Childerditch is a settlement in the Brentwood borough of Essex, England. It lies 3 miles south of the centre of Brentwood.

==History==
At the time of the Domesday survey in 1086, the settlement was home to 25 households.

The opening of the East Horndon station on the London Tilbury and Southend Railway on the eastern boundary in 1886 stimulated the building of factories in Childerditch.

Childerditch church is a landmark on a hilltop to the north of the A127 road. The church is dedicated to All Saints and St Faith. It was constructed in 1869, to the designs of D. C. Nicholls and Fred Johnstone, replacing an earlier building.

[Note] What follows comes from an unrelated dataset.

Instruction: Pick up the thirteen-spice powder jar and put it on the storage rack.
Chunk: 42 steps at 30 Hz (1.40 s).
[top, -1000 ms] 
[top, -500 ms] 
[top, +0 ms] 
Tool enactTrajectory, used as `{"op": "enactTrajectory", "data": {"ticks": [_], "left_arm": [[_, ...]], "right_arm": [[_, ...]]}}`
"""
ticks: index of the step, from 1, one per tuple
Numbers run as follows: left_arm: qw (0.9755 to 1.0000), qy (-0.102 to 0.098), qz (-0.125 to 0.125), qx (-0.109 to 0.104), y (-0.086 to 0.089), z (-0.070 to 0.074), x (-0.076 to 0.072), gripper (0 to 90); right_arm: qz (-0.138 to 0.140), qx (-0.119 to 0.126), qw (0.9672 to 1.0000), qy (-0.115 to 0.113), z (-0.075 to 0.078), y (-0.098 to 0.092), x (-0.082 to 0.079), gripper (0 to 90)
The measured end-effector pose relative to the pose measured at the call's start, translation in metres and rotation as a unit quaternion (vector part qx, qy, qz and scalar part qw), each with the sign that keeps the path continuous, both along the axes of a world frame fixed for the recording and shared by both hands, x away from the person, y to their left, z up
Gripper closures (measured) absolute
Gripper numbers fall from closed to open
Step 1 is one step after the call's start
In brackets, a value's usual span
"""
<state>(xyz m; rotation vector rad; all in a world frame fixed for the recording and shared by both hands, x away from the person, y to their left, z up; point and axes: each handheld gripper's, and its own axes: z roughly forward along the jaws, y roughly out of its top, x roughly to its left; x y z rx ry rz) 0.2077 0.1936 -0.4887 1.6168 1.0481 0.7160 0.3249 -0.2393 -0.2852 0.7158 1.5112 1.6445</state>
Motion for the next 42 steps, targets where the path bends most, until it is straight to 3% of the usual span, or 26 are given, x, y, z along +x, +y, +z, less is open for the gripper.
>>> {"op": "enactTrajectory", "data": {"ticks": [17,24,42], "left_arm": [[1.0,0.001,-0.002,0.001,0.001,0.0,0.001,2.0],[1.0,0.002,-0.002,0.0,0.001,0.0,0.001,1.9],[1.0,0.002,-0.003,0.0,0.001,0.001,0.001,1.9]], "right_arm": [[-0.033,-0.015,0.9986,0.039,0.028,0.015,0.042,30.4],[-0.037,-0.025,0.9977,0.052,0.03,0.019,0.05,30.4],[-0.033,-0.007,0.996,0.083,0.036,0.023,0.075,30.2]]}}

===Administrative history===
Childerditch was an ancient parish in the Hundred of Chafford. When elected parish and district councils were established in 1894 it was included in the Billericay Rural District. In 1934 a County Review Order abolished the rural district and the civil parish of Childerditch. The part of Childerditch parish north of the railway was added to the urban district of Brentwood. The part of Childerditch parish south of the railway was temporarily added to the new Billericay Urban District; four years later in 1938 that area south of the railway was transferred instead to Thurrock Urban District. At the 1931 census (the last before the abolition of the civil parish), Childerditch had a population of 184.

==Sources==
- Bettley, John (2007). "Essex"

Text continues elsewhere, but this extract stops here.